■ Directions for this task
In the entries that follow, find the line containing "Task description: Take", then output exactly every line from the first through that one.

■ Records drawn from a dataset
+-------+

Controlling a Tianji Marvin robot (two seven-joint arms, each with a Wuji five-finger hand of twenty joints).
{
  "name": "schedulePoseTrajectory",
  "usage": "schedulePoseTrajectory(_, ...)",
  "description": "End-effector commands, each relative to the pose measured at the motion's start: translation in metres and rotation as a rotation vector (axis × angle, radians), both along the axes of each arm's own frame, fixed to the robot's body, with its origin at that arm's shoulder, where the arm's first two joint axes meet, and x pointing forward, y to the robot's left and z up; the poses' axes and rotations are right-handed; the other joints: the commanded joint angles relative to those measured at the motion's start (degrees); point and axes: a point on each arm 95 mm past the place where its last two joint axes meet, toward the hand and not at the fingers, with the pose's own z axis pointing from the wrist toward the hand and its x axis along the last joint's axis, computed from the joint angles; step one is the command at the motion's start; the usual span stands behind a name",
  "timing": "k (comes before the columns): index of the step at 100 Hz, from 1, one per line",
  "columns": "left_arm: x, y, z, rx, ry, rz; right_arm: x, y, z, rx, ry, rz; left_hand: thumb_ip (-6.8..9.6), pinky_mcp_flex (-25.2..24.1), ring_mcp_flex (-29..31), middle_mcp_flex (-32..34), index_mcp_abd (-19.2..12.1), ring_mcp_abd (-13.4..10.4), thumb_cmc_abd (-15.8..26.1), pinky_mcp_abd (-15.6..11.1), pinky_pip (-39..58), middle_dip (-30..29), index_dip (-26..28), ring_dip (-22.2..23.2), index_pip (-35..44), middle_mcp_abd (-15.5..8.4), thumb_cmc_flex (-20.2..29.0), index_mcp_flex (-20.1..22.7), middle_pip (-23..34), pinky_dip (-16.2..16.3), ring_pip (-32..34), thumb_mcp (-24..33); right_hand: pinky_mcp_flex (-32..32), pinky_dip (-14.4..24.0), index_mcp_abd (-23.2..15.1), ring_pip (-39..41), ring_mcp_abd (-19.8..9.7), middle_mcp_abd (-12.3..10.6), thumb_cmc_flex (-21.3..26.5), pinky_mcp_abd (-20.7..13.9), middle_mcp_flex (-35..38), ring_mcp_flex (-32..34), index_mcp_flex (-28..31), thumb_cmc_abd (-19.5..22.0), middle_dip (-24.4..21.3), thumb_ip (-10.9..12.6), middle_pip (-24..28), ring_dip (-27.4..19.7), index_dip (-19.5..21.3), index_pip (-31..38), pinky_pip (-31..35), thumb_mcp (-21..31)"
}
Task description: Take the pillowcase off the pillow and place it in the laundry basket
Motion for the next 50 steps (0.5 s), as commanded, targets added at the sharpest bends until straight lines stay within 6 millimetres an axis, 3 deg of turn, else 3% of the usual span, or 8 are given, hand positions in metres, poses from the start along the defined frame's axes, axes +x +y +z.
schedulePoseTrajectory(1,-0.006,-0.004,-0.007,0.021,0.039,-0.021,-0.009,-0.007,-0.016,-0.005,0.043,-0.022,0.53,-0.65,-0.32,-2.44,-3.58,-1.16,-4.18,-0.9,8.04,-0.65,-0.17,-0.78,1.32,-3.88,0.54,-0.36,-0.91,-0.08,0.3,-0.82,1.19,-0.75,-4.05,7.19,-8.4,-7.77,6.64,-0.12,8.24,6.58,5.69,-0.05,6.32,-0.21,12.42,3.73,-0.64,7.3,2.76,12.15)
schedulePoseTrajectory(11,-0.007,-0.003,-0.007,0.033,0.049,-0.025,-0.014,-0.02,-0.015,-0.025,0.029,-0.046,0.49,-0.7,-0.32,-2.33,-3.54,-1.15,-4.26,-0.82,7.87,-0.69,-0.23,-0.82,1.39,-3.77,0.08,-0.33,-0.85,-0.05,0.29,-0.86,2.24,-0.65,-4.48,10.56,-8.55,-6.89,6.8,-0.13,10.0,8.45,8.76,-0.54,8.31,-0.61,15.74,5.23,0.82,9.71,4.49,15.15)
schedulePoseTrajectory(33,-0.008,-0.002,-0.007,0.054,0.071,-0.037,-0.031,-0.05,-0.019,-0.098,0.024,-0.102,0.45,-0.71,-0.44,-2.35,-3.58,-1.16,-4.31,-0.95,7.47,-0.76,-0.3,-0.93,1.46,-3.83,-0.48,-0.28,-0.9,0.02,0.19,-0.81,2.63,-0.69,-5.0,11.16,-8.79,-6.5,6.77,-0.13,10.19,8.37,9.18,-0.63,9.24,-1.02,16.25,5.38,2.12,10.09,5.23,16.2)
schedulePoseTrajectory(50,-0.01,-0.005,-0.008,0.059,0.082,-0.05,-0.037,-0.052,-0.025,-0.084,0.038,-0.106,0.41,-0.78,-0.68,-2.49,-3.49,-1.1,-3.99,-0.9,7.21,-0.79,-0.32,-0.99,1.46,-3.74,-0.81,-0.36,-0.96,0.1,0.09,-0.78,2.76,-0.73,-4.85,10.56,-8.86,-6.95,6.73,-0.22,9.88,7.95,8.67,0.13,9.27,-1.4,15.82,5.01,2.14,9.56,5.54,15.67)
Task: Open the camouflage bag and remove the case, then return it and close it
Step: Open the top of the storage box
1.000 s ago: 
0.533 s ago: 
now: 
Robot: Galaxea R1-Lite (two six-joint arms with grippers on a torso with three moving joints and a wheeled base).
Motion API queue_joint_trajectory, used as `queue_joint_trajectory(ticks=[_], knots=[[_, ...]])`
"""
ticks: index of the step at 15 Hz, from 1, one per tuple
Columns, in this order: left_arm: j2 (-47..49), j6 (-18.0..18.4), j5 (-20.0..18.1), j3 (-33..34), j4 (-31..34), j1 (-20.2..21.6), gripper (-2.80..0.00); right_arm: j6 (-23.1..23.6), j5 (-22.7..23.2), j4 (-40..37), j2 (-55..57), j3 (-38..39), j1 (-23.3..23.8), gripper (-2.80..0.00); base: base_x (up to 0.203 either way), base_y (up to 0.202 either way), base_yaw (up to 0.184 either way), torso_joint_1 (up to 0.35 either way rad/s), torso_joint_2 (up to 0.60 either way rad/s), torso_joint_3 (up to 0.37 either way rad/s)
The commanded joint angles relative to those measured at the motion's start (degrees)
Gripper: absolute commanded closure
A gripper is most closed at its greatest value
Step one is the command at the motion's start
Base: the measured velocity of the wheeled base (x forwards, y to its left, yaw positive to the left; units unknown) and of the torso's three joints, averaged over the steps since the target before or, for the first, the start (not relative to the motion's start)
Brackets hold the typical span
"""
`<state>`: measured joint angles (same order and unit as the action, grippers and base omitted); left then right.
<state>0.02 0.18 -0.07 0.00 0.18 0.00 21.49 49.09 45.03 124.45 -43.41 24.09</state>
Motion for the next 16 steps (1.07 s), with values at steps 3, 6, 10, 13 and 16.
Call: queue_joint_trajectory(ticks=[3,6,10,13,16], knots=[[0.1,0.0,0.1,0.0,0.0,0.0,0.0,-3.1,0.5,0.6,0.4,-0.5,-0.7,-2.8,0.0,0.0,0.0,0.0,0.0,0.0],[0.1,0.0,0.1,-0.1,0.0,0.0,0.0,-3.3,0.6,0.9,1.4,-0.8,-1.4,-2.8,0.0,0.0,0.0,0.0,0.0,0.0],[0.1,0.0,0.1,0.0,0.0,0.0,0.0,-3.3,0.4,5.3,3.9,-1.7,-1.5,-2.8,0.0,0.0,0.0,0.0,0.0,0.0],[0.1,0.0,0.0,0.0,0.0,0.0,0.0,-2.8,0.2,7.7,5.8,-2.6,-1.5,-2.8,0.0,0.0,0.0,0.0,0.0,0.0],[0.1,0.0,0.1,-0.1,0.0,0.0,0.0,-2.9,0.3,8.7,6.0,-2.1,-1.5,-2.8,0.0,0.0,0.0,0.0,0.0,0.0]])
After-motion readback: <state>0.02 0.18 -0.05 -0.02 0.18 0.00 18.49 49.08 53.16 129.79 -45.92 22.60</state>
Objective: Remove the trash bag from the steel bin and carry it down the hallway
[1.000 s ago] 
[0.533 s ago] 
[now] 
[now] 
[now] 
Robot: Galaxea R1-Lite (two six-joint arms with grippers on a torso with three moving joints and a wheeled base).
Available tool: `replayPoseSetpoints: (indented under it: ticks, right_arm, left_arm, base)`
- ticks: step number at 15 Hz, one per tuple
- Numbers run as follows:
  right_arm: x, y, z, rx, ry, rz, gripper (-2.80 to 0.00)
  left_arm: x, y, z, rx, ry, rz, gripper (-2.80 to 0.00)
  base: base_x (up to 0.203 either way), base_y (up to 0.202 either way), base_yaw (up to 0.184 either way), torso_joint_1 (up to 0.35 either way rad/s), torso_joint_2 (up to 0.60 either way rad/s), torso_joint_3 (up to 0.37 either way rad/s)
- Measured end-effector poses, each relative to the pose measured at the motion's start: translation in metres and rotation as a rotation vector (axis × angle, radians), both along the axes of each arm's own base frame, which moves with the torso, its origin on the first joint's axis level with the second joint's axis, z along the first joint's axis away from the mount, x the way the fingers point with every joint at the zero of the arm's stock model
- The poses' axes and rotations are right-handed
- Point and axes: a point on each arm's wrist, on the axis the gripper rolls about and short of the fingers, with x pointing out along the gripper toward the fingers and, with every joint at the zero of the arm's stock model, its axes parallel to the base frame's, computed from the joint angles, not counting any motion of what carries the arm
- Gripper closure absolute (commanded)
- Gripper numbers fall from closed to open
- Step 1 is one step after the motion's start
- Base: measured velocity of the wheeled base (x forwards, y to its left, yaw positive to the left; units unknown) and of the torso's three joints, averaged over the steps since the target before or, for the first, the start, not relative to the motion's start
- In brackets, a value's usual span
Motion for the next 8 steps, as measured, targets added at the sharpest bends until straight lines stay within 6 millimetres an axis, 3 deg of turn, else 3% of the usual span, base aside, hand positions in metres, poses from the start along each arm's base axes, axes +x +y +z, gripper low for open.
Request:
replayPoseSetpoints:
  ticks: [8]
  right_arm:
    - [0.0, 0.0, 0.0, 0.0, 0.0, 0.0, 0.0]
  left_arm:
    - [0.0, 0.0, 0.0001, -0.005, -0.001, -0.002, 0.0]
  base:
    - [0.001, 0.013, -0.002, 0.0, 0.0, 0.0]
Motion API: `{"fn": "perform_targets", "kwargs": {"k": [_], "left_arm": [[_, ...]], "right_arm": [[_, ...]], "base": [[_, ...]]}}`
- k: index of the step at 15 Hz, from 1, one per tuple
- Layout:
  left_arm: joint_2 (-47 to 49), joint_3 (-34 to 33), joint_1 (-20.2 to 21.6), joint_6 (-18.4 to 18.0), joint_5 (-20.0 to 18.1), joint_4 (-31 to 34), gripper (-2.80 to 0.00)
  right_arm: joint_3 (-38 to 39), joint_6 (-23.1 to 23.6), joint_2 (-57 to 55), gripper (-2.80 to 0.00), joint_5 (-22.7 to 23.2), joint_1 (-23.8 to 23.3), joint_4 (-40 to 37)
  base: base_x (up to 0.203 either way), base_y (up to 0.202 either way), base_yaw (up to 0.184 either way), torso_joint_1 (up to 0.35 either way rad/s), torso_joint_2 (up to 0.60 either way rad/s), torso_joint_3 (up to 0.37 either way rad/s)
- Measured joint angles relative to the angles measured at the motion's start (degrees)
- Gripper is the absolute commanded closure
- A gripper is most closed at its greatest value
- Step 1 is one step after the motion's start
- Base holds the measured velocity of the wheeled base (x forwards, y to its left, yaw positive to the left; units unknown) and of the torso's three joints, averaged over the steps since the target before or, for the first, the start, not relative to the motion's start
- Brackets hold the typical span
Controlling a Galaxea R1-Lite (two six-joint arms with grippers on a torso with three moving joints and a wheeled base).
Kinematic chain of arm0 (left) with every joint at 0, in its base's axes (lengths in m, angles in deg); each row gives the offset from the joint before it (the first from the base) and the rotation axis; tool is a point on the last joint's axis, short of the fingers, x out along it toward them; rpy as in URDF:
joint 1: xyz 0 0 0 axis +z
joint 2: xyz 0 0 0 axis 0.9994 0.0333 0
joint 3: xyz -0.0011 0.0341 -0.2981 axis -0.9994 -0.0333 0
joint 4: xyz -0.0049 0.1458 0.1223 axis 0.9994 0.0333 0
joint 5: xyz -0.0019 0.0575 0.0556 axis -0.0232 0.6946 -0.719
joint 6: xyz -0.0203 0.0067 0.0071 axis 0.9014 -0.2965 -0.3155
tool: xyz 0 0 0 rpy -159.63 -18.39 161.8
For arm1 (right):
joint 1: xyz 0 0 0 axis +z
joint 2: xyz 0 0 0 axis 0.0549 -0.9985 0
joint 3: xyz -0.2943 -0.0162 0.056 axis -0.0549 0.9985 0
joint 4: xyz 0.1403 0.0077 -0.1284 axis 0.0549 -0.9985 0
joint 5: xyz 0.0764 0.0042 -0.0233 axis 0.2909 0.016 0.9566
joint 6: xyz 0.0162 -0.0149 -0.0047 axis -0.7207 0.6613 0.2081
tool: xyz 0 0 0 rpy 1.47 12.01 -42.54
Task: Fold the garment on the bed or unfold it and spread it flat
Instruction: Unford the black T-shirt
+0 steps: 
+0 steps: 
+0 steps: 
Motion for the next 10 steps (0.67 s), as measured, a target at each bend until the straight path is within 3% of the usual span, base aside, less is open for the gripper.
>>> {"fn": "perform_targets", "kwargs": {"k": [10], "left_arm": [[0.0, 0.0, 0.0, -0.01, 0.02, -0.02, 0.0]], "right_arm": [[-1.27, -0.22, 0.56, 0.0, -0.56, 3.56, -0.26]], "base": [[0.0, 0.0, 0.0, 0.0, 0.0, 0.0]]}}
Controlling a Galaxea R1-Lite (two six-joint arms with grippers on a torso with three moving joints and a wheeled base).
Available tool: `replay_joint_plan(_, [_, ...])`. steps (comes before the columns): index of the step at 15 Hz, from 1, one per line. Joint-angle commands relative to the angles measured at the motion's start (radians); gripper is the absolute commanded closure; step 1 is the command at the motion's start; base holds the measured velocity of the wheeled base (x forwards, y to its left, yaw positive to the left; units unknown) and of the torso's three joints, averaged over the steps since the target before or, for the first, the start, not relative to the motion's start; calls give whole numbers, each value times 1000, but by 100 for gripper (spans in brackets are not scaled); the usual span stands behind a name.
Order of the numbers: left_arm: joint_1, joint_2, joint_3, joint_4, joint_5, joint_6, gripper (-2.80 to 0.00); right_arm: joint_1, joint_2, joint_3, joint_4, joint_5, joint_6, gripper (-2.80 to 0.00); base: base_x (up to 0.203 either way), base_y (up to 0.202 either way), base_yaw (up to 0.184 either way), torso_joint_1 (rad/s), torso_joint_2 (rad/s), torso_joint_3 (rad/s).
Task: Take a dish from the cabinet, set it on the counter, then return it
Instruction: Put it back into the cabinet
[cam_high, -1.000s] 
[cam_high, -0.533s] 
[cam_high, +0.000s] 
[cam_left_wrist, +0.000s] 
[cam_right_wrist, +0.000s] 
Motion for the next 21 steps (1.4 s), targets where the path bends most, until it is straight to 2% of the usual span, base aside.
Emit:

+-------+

■ Task result
Controlling a Tianji Marvin robot (two seven-joint arms, each with a Wuji five-finger hand of twenty joints).
{
  "name": "schedulePoseTrajectory",
  "usage": "schedulePoseTrajectory(_, ...)",
  "description": "End-effector commands, each relative to the pose measured at the motion's start: translation in metres and rotation as a rotation vector (axis × angle, radians), both along the axes of each arm's own frame, fixed to the robot's body, with its origin at that arm's shoulder, where the arm's first two joint axes meet, and x pointing forward, y to the robot's left and z up; the poses' axes and rotations are right-handed; the other joints: the commanded joint angles relative to those measured at the motion's start (degrees); point and axes: a point on each arm 95 mm past the place where its last two joint axes meet, toward the hand and not at the fingers, with the pose's own z axis pointing from the wrist toward the hand and its x axis along the last joint's axis, computed from the joint angles; step one is the command at the motion's start; the usual span stands behind a name",
  "timing": "k (comes before the columns): index of the step at 100 Hz, from 1, one per line",
  "columns": "left_arm: x, y, z, rx, ry, rz; right_arm: x, y, z, rx, ry, rz; left_hand: thumb_ip (-6.8..9.6), pinky_mcp_flex (-25.2..24.1), ring_mcp_flex (-29..31), middle_mcp_flex (-32..34), index_mcp_abd (-19.2..12.1), ring_mcp_abd (-13.4..10.4), thumb_cmc_abd (-15.8..26.1), pinky_mcp_abd (-15.6..11.1), pinky_pip (-39..58), middle_dip (-30..29), index_dip (-26..28), ring_dip (-22.2..23.2), index_pip (-35..44), middle_mcp_abd (-15.5..8.4), thumb_cmc_flex (-20.2..29.0), index_mcp_flex (-20.1..22.7), middle_pip (-23..34), pinky_dip (-16.2..16.3), ring_pip (-32..34), thumb_mcp (-24..33); right_hand: pinky_mcp_flex (-32..32), pinky_dip (-14.4..24.0), index_mcp_abd (-23.2..15.1), ring_pip (-39..41), ring_mcp_abd (-19.8..9.7), middle_mcp_abd (-12.3..10.6), thumb_cmc_flex (-21.3..26.5), pinky_mcp_abd (-20.7..13.9), middle_mcp_flex (-35..38), ring_mcp_flex (-32..34), index_mcp_flex (-28..31), thumb_cmc_abd (-19.5..22.0), middle_dip (-24.4..21.3), thumb_ip (-10.9..12.6), middle_pip (-24..28), ring_dip (-27.4..19.7), index_dip (-19.5..21.3), index_pip (-31..38), pinky_pip (-31..35), thumb_mcp (-21..31)"
}
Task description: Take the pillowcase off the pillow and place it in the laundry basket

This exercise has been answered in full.